Он знал, что в этом доме на него не обидятся ни за невысказанные слова, ни за видимое небрежение. И вовсе не было нужды лишний раз прощаться и многажды заверять хозяев в своей благодарности.
Они и так знали – угрюмая волчья дружба стоит куда больше брехливой собачьей лести.
Где живет Куря Златоуст, Ивор спросить забыл. Однако возвращаться не стал. Огляделся, выбрал самую плохонькую крышу с проросшим возле трубы репьем, и уверенно направился туда.

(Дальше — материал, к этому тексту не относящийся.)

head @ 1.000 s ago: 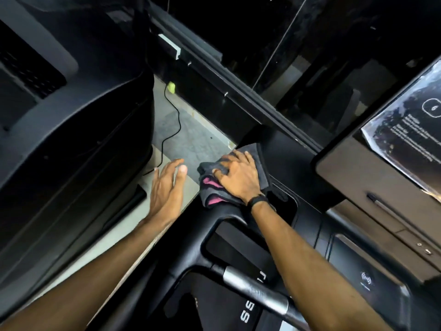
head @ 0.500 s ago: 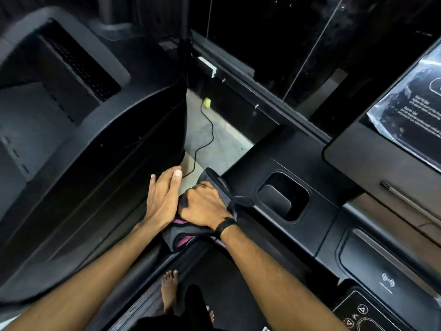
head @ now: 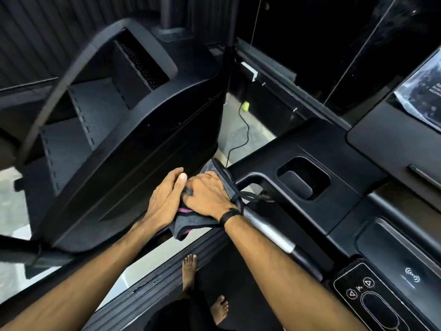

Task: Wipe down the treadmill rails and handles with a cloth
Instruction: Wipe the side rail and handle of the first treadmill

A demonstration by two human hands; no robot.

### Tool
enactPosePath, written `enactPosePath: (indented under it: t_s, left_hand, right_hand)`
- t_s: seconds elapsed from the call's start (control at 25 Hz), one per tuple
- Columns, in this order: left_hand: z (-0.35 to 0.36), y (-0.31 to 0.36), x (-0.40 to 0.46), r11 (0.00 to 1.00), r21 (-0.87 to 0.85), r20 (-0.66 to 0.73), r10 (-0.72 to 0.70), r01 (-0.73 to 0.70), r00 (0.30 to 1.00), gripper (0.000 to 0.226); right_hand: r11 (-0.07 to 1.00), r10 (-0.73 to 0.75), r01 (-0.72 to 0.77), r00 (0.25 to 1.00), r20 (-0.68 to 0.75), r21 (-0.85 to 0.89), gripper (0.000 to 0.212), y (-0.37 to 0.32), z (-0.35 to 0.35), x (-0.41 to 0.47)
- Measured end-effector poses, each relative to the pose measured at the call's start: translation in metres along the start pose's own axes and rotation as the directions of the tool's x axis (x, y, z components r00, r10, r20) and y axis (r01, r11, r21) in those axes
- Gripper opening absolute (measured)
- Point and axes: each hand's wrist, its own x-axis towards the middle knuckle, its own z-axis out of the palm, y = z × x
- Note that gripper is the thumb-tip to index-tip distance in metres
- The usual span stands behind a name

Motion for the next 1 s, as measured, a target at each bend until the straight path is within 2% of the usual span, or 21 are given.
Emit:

Куря тем временем не находил места ни себе, ни завязанной узлом тряпице, в которой то и дело глухо и весомо бряцали кусочки металла. Мужик приподнял половицу, пошарил рукой в открывшейся щели и раздумал класть: как бы мыши, во множестве шнырявшие меж досок, не растянули содержимое заветного узла по всему подполу. Умостил было за печной вьюшкой, но тоже остался недоволен. Влез на лавку, потыкал пальцем в щель между потолком и верхним венцом, откуда неряшливо топорщился сухой блеклый мох…
Резкий стук в дверь сдернул Курю с лавки, мужик выронил узел и тот, распотрошившись от удара, усеял пол золотыми монетами. Пав на колени, Куря начал торопливо набивать карманы деньгами, одновременно пытаясь сотворить трясущейся рукой отвращающий беду знак.